Work instructions: Print the full listing exactly.
··· Source data ···
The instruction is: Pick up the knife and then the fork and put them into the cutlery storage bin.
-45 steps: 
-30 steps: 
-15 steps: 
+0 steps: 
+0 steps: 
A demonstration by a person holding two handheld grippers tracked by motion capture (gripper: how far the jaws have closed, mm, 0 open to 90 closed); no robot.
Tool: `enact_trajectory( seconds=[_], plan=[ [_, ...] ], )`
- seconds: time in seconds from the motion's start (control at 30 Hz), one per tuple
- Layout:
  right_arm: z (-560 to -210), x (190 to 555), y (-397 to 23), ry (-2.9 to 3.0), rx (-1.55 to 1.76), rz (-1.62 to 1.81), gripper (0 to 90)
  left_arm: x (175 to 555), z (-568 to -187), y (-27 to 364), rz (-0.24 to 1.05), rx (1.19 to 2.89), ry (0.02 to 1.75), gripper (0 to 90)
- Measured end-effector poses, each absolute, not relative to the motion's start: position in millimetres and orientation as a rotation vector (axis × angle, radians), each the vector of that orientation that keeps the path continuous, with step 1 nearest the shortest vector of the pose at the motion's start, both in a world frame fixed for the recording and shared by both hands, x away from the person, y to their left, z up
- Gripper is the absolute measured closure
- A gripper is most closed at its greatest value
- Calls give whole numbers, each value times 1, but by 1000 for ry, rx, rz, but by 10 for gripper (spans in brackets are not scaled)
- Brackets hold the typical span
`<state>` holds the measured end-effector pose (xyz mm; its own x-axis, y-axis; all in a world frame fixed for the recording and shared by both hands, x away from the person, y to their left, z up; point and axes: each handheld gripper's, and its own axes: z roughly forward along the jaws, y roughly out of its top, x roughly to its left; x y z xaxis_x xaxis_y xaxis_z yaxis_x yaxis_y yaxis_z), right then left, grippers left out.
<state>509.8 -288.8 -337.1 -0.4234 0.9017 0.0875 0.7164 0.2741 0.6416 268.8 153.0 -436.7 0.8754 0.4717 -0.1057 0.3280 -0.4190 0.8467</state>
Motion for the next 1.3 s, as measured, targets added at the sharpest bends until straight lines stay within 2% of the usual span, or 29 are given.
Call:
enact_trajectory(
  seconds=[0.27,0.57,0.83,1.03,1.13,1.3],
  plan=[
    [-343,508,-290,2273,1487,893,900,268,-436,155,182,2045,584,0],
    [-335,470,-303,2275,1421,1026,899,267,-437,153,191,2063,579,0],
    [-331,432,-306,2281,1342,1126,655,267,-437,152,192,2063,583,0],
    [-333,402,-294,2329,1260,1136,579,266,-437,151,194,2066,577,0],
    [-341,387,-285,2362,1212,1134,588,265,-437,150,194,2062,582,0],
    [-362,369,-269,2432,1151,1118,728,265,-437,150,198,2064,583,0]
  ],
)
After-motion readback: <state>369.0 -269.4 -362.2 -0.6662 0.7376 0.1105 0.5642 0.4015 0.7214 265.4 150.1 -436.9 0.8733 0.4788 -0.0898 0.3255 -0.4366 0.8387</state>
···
Output for this task:
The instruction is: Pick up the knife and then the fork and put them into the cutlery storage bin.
-45 steps: 
-30 steps: 
-15 steps: 
+0 steps: 
+0 steps: 
A demonstration by a person holding two handheld grippers tracked by motion capture (gripper: how far the jaws have closed, mm, 0 open to 90 closed); no robot.
Tool: `enact_trajectory( seconds=[_], plan=[ [_, ...] ], )`
- seconds: time in seconds from the motion's start (control at 30 Hz), one per tuple
- Layout:
  right_arm: z (-560 to -210), x (190 to 555), y (-397 to 23), ry (-2.9 to 3.0), rx (-1.55 to 1.76), rz (-1.62 to 1.81), gripper (0 to 90)
  left_arm: x (175 to 555), z (-568 to -187), y (-27 to 364), rz (-0.24 to 1.05), rx (1.19 to 2.89), ry (0.02 to 1.75), gripper (0 to 90)
- Measured end-effector poses, each absolute, not relative to the motion's start: position in millimetres and orientation as a rotation vector (axis × angle, radians), each the vector of that orientation that keeps the path continuous, with step 1 nearest the shortest vector of the pose at the motion's start, both in a world frame fixed for the recording and shared by both hands, x away from the person, y to their left, z up
- Gripper is the absolute measured closure
- A gripper is most closed at its greatest value
- Calls give whole numbers, each value times 1, but by 1000 for ry, rx, rz, but by 10 for gripper (spans in brackets are not scaled)
- Brackets hold the typical span
`<state>` holds the measured end-effector pose (xyz mm; its own x-axis, y-axis; all in a world frame fixed for the recording and shared by both hands, x away from the person, y to their left, z up; point and axes: each handheld gripper's, and its own axes: z roughly forward along the jaws, y roughly out of its top, x roughly to its left; x y z xaxis_x xaxis_y xaxis_z yaxis_x yaxis_y yaxis_z), right then left, grippers left out.
<state>509.8 -288.8 -337.1 -0.4234 0.9017 0.0875 0.7164 0.2741 0.6416 268.8 153.0 -436.7 0.8754 0.4717 -0.1057 0.3280 -0.4190 0.8467</state>
Motion for the next 1.3 s, as measured, targets added at the sharpest bends until straight lines stay within 2% of the usual span, or 29 are given.
Call:
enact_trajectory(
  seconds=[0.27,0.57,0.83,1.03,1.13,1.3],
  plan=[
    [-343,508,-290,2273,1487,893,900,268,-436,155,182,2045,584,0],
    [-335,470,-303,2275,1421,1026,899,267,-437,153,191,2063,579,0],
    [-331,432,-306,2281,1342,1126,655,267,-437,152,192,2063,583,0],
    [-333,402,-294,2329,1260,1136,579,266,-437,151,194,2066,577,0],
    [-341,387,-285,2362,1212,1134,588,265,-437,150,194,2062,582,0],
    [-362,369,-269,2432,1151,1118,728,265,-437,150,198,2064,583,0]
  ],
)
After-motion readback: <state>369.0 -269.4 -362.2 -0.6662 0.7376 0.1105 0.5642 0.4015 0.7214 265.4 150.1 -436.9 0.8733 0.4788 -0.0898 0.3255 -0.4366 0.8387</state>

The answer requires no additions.